- ABOUT THIS TASK -
Each entry that follows is to be duplicated exactly, without its images.

- EXTRACTED INFORMATION -
━━━━━━━━

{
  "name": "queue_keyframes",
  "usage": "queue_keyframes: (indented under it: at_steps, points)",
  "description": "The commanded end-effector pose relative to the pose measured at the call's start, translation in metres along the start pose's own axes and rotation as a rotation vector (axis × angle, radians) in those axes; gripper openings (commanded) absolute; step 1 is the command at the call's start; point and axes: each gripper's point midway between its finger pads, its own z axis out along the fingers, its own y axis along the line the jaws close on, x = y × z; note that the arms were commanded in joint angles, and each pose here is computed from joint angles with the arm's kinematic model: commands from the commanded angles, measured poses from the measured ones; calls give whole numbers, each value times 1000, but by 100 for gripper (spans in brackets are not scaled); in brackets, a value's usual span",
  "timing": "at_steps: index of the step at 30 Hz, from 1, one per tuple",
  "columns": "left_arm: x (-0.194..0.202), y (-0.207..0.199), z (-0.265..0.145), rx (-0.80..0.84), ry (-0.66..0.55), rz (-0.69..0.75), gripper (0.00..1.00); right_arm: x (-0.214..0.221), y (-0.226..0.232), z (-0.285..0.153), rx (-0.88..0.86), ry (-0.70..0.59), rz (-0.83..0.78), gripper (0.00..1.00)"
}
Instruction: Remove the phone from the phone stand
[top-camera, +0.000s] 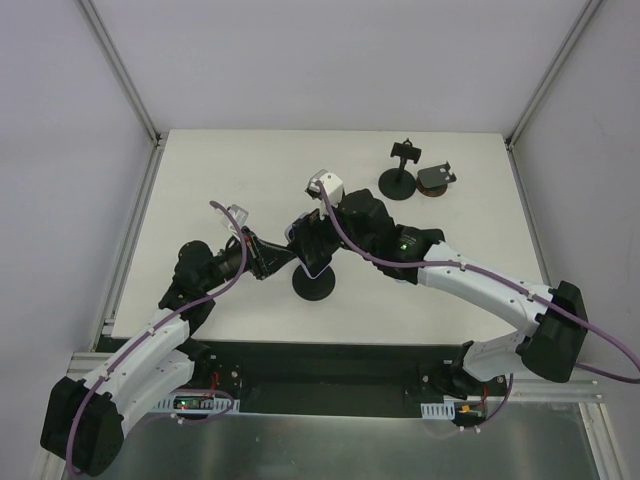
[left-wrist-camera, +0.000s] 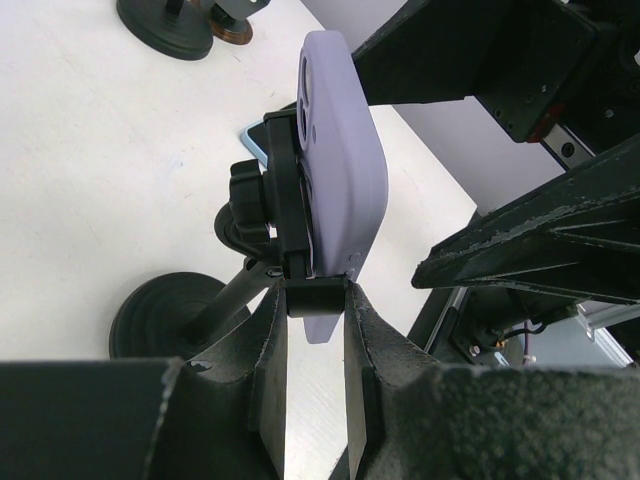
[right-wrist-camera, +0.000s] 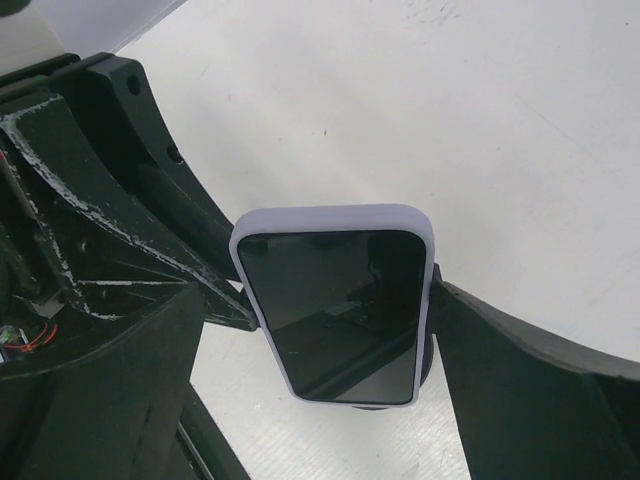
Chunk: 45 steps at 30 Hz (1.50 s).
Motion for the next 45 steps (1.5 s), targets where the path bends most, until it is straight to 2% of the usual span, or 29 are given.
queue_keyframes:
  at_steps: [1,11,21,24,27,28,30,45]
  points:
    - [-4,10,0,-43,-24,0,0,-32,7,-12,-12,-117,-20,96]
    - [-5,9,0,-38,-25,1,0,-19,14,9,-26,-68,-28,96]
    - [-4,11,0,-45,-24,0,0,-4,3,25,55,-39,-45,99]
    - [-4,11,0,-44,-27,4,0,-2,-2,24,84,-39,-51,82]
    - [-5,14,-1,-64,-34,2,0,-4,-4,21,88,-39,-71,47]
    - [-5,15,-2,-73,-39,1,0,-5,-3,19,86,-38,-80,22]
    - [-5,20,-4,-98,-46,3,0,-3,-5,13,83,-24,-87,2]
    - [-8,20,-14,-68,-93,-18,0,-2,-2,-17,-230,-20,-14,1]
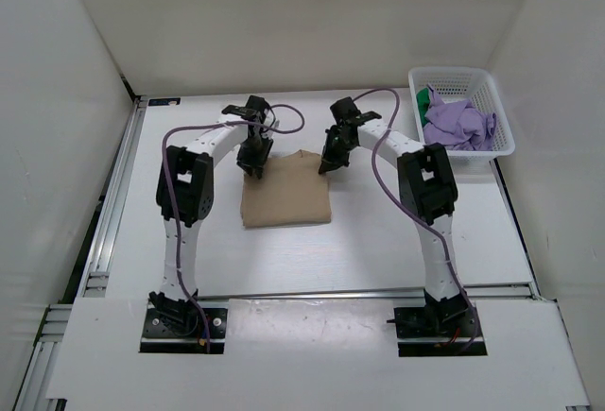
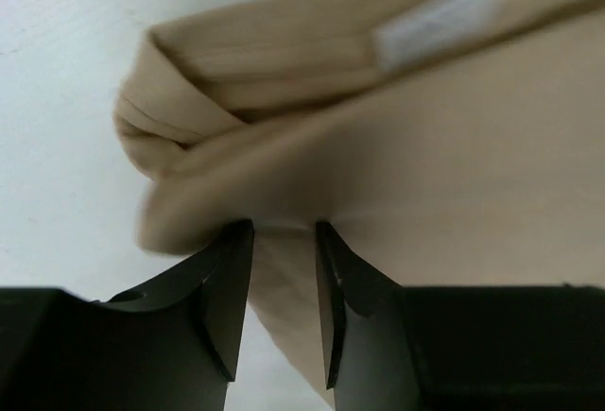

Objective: Fold and stack the t-shirts
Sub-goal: Fold the long partially folded tshirt into a neat square

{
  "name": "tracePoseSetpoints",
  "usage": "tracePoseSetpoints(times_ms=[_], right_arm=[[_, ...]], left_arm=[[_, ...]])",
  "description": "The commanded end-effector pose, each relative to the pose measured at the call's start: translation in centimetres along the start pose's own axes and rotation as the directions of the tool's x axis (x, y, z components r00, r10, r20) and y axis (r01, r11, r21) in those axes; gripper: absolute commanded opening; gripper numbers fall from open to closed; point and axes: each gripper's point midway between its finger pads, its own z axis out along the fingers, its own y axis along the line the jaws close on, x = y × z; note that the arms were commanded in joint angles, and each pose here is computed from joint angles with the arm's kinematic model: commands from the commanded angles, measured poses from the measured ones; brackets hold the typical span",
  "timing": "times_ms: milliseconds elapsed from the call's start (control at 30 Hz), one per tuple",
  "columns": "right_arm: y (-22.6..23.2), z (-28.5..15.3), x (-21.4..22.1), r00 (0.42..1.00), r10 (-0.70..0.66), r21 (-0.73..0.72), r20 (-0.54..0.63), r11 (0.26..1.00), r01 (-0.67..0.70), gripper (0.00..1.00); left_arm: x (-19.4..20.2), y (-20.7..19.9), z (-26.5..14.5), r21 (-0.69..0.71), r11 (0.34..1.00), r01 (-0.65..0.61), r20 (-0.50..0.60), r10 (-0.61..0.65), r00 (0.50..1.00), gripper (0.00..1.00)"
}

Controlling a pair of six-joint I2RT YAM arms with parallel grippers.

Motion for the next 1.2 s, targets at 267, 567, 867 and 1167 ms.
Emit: tracePoseSetpoints(times_ms=[267, 567, 867, 1167], right_arm=[[2.3, -4.3, -5.2, 0.990, -0.032, -0.068, 0.134, 0.997, 0.041, 0.04], [0.6, -9.0, 1.5, 0.994, -0.087, -0.064, 0.063, 0.994, 0.091, 0.25], [-1.5, -12.2, 5.2, 0.992, -0.088, -0.040, 0.089, 0.995, 0.092, 0.26], [-5.1, -15.6, 6.5, 0.983, -0.041, 0.045, 0.181, 0.998, 0.033, 0.26]], left_arm=[[-5.5, 3.1, -7.4, -0.021, 0.998, 0.061, 0.229, -0.055, 0.972, 0.64], [4.9, 1.1, -5.8, 0.077, 0.995, 0.069, -0.015, -0.068, 0.998, 0.75], [6.7, 0.3, -0.8, 0.156, 0.981, 0.114, -0.155, -0.089, 0.984, 0.70], [6.7, -1.7, 0.7, 0.301, 0.939, 0.167, -0.204, -0.108, 0.973, 0.12]])
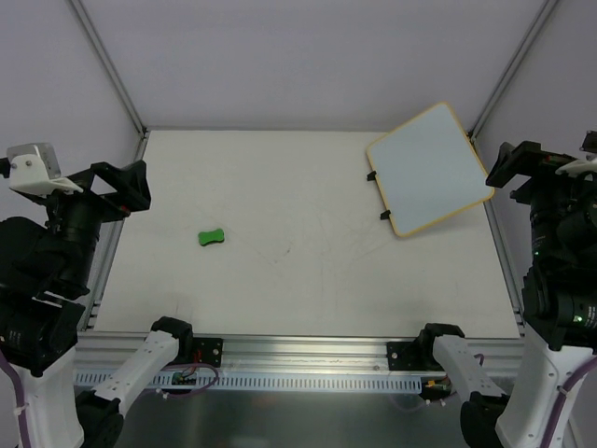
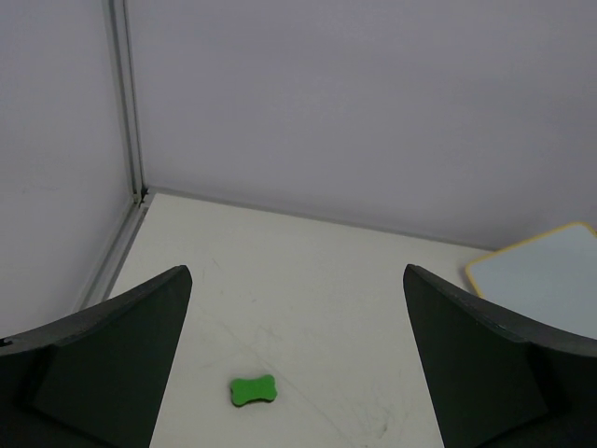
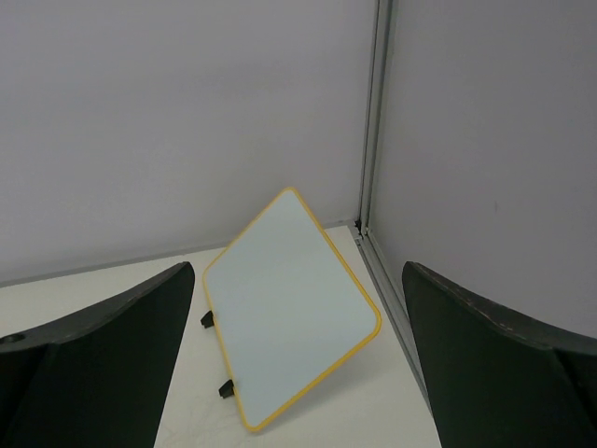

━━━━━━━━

- ANSWER TO THIS EXERCISE -
{
  "name": "queue_keyframes",
  "usage": "queue_keyframes: (indented under it: at_steps, points)",
  "description": "The commanded end-effector pose relative to the pose measured at the call's start, translation in metres along the start pose's own axes and rotation as a rotation vector (axis × angle, radians) in those axes; gripper openings (commanded) absolute; step 1 is the command at the call's start; point and axes: each gripper's point midway between its finger pads, its own z axis out along the fingers, its own y axis along the line the jaws close on, x = y × z; note that the arms were commanded in joint angles, and each pose here is computed from joint angles with the arm's kinematic model: commands from the commanded angles, measured poses from the measured ones; calls give whole numbers, each value times 1000, but by 100 for gripper (spans in brackets are not scaled); in brackets, a value's usual span",
  "timing": "at_steps: index of the step at 30 Hz, from 1, one per tuple",
  "columns": "left_arm: x (-0.194..0.202), y (-0.207..0.199), z (-0.265..0.145), rx (-0.80..0.84), ry (-0.66..0.55), rz (-0.69..0.75), gripper (0.00..1.00); right_arm: x (-0.214..0.221), y (-0.226..0.232), z (-0.285..0.153), rx (-0.88..0.86), ry (-0.70..0.59), rz (-0.83..0.78), gripper (0.00..1.00)"
}
Instruction: Remove the phone from the phone stand
[top-camera, +0.000s] 
[left-wrist-camera, +0.000s] 
[right-wrist-camera, +0.000s] 
Chunk: 45 steps at 30 Hz (1.50 s).
Motion for the next 45 steps (1.5 s), targets where the path bends most, until it is straight to 2% of the usual span, or 29 are given.
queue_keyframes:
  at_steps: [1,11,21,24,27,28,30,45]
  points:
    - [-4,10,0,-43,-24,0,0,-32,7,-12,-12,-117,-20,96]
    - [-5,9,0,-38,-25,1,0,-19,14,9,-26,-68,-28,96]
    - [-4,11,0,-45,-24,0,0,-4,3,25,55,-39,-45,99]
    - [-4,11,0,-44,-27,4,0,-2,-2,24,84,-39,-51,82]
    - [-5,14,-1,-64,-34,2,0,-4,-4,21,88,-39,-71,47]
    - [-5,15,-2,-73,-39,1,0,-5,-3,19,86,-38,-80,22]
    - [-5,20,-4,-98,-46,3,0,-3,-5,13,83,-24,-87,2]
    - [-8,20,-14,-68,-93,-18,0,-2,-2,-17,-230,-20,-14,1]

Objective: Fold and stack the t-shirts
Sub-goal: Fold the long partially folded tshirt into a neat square

{
  "name": "tracePoseSetpoints",
  "usage": "tracePoseSetpoints(times_ms=[_], right_arm=[[_, ...]], left_arm=[[_, ...]])",
  "description": "The commanded end-effector pose, each relative to the pose measured at the call's start: translation in centimetres along the start pose's own axes and rotation as the directions of the tool's x axis (x, y, z components r00, r10, r20) and y axis (r01, r11, r21) in those axes; gripper: absolute commanded opening; gripper numbers fall from open to closed; point and axes: each gripper's point midway between its finger pads, its own z axis out along the fingers, its own y axis along the line the jaws close on, x = y × z; note that the arms were commanded in joint angles, and each pose here is computed from joint angles with the arm's kinematic model: commands from the commanded angles, measured poses from the measured ones; brackets hold the typical span",
  "timing": "times_ms: milliseconds elapsed from the call's start (control at 30 Hz), one per tuple",
  "columns": "right_arm: y (-22.6..23.2), z (-28.5..15.3), x (-21.4..22.1), r00 (0.42..1.00), r10 (-0.70..0.66), r21 (-0.73..0.72), r20 (-0.54..0.63), r11 (0.26..1.00), r01 (-0.67..0.70), gripper (0.00..1.00); left_arm: x (-19.4..20.2), y (-20.7..19.9), z (-26.5..14.5), r21 (-0.69..0.71), r11 (0.34..1.00), r01 (-0.65..0.61), r20 (-0.50..0.60), r10 (-0.61..0.65), r00 (0.50..1.00), gripper (0.00..1.00)"
}

Controlling a pair of six-joint I2RT YAM arms with parallel grippers.

Motion for the next 1.2 s, targets at 267, 567, 867 and 1167 ms.
Emit: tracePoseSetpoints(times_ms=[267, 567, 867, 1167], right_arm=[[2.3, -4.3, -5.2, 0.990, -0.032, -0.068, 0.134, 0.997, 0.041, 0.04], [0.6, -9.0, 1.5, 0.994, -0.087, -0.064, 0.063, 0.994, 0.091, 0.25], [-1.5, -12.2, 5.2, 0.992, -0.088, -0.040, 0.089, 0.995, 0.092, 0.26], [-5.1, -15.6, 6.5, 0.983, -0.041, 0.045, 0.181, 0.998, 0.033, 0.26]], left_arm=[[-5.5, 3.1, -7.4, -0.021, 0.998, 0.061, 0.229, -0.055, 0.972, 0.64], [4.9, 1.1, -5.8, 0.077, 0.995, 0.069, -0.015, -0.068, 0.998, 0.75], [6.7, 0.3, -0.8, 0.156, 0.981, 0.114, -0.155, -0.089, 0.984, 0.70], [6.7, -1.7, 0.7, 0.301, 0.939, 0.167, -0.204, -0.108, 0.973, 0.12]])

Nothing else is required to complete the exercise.